- Theatrical release poster
- Directed by: R. Thyagarajan
- Produced by: C. Dhandayuthapani
- Starring: Suman K. R. Vijaya Saritha Vanitha Krishnachandran
- Music by: Shankar–Ganesh
- Production company: Devar Films
- Release date: 26 October 1981;
- Country: India
- Language: Tamil

= Anjatha Nenjangal =

Anjatha Nenjangal is a 1981 Indian Tamil-language film directed by R. Thyagarajan and produced by Devar Films. The film stars Suman, K. R. Vijaya, Saritha and Vanitha Krishnachandran.
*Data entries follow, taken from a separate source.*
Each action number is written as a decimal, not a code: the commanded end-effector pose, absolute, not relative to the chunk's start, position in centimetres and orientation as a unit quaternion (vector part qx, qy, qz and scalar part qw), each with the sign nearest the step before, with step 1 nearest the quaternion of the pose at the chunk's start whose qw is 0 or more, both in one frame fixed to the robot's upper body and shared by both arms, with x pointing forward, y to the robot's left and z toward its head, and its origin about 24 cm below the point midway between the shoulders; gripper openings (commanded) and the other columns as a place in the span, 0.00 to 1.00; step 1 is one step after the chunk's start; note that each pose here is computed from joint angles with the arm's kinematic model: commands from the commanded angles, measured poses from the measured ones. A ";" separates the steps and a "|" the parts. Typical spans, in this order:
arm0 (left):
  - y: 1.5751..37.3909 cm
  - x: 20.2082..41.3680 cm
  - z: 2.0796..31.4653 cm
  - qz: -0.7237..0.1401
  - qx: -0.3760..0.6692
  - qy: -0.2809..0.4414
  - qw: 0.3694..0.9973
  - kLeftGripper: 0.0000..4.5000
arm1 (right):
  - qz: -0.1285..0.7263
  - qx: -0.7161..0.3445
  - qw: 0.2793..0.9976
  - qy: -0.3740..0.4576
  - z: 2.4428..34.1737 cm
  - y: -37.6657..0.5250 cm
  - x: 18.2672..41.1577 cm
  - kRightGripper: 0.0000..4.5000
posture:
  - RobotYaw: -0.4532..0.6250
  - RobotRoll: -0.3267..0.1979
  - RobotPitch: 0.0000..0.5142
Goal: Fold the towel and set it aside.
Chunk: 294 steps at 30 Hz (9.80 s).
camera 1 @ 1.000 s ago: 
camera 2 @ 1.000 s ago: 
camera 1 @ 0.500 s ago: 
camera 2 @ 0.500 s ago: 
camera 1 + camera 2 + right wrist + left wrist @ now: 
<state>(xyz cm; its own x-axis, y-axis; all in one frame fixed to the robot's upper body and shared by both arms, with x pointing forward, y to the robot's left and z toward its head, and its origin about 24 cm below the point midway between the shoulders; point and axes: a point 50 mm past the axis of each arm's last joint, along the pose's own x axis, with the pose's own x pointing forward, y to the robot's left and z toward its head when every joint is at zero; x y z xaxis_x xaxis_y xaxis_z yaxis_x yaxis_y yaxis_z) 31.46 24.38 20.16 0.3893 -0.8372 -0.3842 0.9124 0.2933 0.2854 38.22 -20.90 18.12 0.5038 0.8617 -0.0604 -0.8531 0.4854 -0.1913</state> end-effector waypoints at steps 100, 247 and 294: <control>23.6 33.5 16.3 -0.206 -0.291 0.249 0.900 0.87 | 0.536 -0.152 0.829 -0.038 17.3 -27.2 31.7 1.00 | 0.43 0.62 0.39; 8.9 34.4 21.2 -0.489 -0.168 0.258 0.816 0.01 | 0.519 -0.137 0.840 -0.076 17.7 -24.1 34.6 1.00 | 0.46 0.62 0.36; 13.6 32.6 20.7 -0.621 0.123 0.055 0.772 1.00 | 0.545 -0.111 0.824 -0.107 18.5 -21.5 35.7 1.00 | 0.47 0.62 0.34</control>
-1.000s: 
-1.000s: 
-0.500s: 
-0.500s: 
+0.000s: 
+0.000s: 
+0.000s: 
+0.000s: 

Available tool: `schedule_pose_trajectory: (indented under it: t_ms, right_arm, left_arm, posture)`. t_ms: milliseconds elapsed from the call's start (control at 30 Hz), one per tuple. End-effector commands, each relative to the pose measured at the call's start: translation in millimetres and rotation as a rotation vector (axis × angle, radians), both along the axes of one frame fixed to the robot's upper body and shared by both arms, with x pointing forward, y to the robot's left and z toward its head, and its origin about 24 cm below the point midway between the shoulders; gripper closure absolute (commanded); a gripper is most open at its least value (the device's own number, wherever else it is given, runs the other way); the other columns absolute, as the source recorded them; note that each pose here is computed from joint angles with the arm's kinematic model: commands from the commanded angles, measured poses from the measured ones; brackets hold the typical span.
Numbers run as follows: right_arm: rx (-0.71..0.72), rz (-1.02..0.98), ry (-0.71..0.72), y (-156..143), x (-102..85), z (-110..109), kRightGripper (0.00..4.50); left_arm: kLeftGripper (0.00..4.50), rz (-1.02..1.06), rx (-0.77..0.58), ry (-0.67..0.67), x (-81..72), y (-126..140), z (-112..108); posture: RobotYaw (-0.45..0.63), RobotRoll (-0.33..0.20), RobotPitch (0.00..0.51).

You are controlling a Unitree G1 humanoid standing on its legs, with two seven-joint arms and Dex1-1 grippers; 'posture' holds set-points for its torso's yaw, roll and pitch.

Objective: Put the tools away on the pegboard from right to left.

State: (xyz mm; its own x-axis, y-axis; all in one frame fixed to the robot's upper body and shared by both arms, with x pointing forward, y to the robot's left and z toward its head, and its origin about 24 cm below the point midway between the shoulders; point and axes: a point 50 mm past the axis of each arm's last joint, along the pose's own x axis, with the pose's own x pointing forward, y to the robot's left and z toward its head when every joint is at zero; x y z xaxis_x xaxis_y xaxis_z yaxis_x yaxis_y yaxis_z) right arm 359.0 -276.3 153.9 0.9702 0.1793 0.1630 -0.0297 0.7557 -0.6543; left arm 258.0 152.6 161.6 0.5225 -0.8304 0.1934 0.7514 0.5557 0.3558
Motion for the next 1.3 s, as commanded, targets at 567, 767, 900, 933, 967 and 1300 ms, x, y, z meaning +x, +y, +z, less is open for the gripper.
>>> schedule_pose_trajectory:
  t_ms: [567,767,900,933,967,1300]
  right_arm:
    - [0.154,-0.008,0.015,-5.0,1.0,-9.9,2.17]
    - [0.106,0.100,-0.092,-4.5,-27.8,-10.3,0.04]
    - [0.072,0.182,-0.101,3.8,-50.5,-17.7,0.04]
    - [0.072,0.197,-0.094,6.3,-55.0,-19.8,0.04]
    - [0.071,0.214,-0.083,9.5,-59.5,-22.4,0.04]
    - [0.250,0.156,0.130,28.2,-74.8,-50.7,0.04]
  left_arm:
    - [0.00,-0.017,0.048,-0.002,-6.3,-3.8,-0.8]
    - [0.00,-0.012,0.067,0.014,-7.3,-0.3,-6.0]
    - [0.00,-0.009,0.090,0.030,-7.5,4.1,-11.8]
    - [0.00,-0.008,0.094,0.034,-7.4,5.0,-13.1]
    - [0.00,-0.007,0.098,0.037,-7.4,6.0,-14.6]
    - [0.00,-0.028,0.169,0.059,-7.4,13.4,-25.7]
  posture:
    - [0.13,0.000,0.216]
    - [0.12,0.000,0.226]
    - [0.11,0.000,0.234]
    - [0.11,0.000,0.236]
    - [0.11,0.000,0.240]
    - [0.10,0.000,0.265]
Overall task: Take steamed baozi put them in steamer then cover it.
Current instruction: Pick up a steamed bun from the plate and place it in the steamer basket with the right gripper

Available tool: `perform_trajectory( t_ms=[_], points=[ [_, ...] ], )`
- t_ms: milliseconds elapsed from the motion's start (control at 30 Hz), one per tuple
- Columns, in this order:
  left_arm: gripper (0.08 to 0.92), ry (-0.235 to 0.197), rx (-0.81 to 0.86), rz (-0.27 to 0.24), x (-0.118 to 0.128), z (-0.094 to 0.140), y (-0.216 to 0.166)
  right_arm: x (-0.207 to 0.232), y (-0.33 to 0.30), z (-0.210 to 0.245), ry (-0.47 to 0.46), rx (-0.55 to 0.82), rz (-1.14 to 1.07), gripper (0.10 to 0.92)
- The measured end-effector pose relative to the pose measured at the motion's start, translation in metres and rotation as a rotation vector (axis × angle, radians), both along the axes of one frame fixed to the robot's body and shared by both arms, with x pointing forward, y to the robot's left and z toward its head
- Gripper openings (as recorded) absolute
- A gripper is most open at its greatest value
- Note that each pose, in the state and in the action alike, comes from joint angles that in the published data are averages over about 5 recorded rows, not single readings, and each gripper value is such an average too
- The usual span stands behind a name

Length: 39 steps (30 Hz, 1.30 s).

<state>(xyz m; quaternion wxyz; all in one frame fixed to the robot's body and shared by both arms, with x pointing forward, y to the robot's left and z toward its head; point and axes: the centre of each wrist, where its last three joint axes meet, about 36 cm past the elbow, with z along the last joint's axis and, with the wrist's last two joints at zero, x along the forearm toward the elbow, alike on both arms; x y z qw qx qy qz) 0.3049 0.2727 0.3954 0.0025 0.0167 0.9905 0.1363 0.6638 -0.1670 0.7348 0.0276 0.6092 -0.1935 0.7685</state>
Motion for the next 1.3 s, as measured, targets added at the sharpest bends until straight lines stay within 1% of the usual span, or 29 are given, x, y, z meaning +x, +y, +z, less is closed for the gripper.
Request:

It was released on 26 October 1981, during Diwali.

== Cast ==
- Suman as Ravi
- K. R. Vijaya
- Jaishankar as Chinnadurai
- Saritha as Meena
- Raveendran as Ranga
- Tiger Prabhakar
- Vanitha Krishnachandran as Valli
- Rajeev
- Karate Mani

== Soundtrack ==
The music was composed by Shankar–Ganesh.

Track listing
| No. | Title | Lyrics | Singer(s) | Length |
|---|---|---|---|---|
| 1. | "En Kaathal Odangal Karai Serum Nerangal" | Vairamuthu | S. Janaki, Surender |  |
| 2. | "Maappillaikku Oru Machcham Irukku" | Vaali | S. P. Balasubrahmanyam, Malaysia Vasudevan |  |
| 3. | "Saappida Vaanga Ada Ungalathaanga" | Vaali | S. Jankaki |  |
| 4. | "Thanna Thaanaa Thaalam Thaana" | Vaali | P. Susheela |  |

== Release and reception ==
Anjatha Nenjangal was released on 26 October 1981, during Diwali. Despite facing competition from other Diwali releases including Thanneer Thanneer, Keezh Vaanam Sivakkum, Ranuva Veeran, Tik Tik Tik, Rajangam and Andha 7 Naatkal, the film became a commercial success.